On est partis pour libérer la ville de Deventer [Hollande]. On est partis au combat et l’idée c’était d’y aller à 3 heures du matin. Il faisait plutôt sombre et un peloton est, à l’évidence, parti dans la mauvaise direction et, bien sûr, c’était peut-être nous qui étions partis du mauvais côté, mais je sais qu’on devait prendre ce pont, et je sais que je suis arrivé sur le pont et on était censé s’arrêter là.
On devait avoir un peloton d’un côté de la chaussée et un autre peloton de l’autre côté de la chaussée, et moi je suis arrivé de mon côté de la chaussée et mes gars, et dans le noir j’ai cru voir nos gars de l’autre côté. Seulement, ce n’était pas les nôtres ; c’était des Allemands.
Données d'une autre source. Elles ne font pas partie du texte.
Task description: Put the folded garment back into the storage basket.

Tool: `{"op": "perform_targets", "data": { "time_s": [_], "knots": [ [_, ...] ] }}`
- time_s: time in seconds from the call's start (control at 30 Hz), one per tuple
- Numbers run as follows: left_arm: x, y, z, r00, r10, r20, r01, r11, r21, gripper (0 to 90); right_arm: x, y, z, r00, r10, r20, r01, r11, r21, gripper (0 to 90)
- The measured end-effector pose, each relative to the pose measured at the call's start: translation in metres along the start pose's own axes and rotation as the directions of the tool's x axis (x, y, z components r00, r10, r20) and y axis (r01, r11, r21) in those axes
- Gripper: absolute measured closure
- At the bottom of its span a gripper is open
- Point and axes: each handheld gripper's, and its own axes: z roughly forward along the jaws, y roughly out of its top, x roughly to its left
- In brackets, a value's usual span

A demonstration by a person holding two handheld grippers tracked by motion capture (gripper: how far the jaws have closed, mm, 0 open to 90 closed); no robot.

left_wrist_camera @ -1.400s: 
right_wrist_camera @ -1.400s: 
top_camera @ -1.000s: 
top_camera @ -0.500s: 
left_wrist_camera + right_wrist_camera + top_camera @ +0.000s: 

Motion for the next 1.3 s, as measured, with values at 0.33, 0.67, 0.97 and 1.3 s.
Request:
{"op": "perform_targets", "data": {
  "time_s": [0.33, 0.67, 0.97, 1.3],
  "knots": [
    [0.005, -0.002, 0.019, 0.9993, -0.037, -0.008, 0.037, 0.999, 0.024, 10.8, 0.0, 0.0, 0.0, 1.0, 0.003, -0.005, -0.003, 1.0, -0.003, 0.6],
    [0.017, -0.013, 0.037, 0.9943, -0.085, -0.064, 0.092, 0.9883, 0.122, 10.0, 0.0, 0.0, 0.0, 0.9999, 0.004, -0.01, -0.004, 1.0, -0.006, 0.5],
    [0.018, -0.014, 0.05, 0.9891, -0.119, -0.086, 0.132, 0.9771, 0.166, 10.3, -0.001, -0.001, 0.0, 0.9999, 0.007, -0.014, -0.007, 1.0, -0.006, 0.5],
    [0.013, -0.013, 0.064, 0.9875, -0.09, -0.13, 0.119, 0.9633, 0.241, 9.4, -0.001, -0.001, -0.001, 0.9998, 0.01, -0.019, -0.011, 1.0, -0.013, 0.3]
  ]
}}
Immédiatement, c’est devenu apocalyptique, vous savez, on a eu deux de nos gars qui ont été blessés, et un autre tué – le reste de mon peloton, qui est là-dedans… leurs noms se trouvent là dessus, dans ce truc.
Et on s’est fait prendre sur ce pont, mais le pont en question était en briques, vous savez, ce n’était pas un pont en métal du tout, c’était un pont en brique et mortier et les Allemands avaient en quelque sorte mis un truc en dessous, ils l’avaient fait sauter et il y en avait de gros morceaux dans l’eau juste là, et puis il fallait sauter d’un tas de briques à l’autre, et là, ils nous ont faits prisonniers. Ils nous ont emmenés là-bas et ils nous ont mis derrière une haie, il y avait un champ. En Hollande, on aurait dit qu’il y avait des tranchées déjà creusées partout où on allait, c’est que les Allemands les avaient fait creuser par des gens, comme ça quand ils passaient par là, ils pouvaient sauter dedans comme ça.
Donc il y avait des tranchées derrière cette haie et ils nous ont ramenés et j’ai dit : « Oh là, là ! Ils vont nous descendre. » Je regardais ces tranchées étroites et là je me suis dit : « C’est là-dedans que je vais finir. » Mais ils nous ont rassemblés tous ensemble et juste après ils nous ont emmenés dans la ville. Ils ont interrogé M. Fox là-bas – c’était la première fois qu’il participait à un combat alors il n’y connaissait pas grand-chose, et il comptait sur moi pour lui montrer parce que j’étais chef de section et il avait été… J’étais seulement caporal. Mais lui comme il était sergent, il avait un grade plus élevé que le mien.
En tout cas, ils l’ont pris et l’ont interrogé, je suppose, et ensuite il est ressorti, et puis ça a été à mon tour d’y aller. Ils vous posaient toutes sortes de questions et il était vif l’Allemand, quel qu’il soit, il me regardait et il a dit : « Aah, le Queens Own Rifles, hein! » « Oui, excellent régiment ». Et il m’a cité tous les endroits où le Queens Own Rifles s’était trouvé, et ceci depuis la France jusqu’à l’endroit où on se trouvait en Hollande.
Oui, alors le matin… quand ça s’est éclairci le matin, les Allemands nous ont fait traverser la ville de Deventer pour… on a marché, et marché, et marché encore, et pendant qu’on repartait derrière les lignes à pied, on a vu leurs véhicules, nos avions les avaient mitraillés avec des roquettes, nos [appareils] Typhons ils avaient des roquettes sur leurs ailes. Quand ils voyaient un véhicule allemand, et bien il était cuit, c’était foutu pour lui, et ils étaient complètement grillés quand vous les regardiez ; juste un morceau de ferraille carbonisée, vous savez.
Et nos avions volaient, ou commençaient à survoler les alentours, et ils avaient tellement peur de nos avions, ils étaient terrifiés, je pense, et ils couraient se cacher, vous savez. Et on les regardait en rigolant, et on pensait : « Ce sont les nôtres là-haut, ils font leur boulot » et c’était les Typhoons et les Spitfire.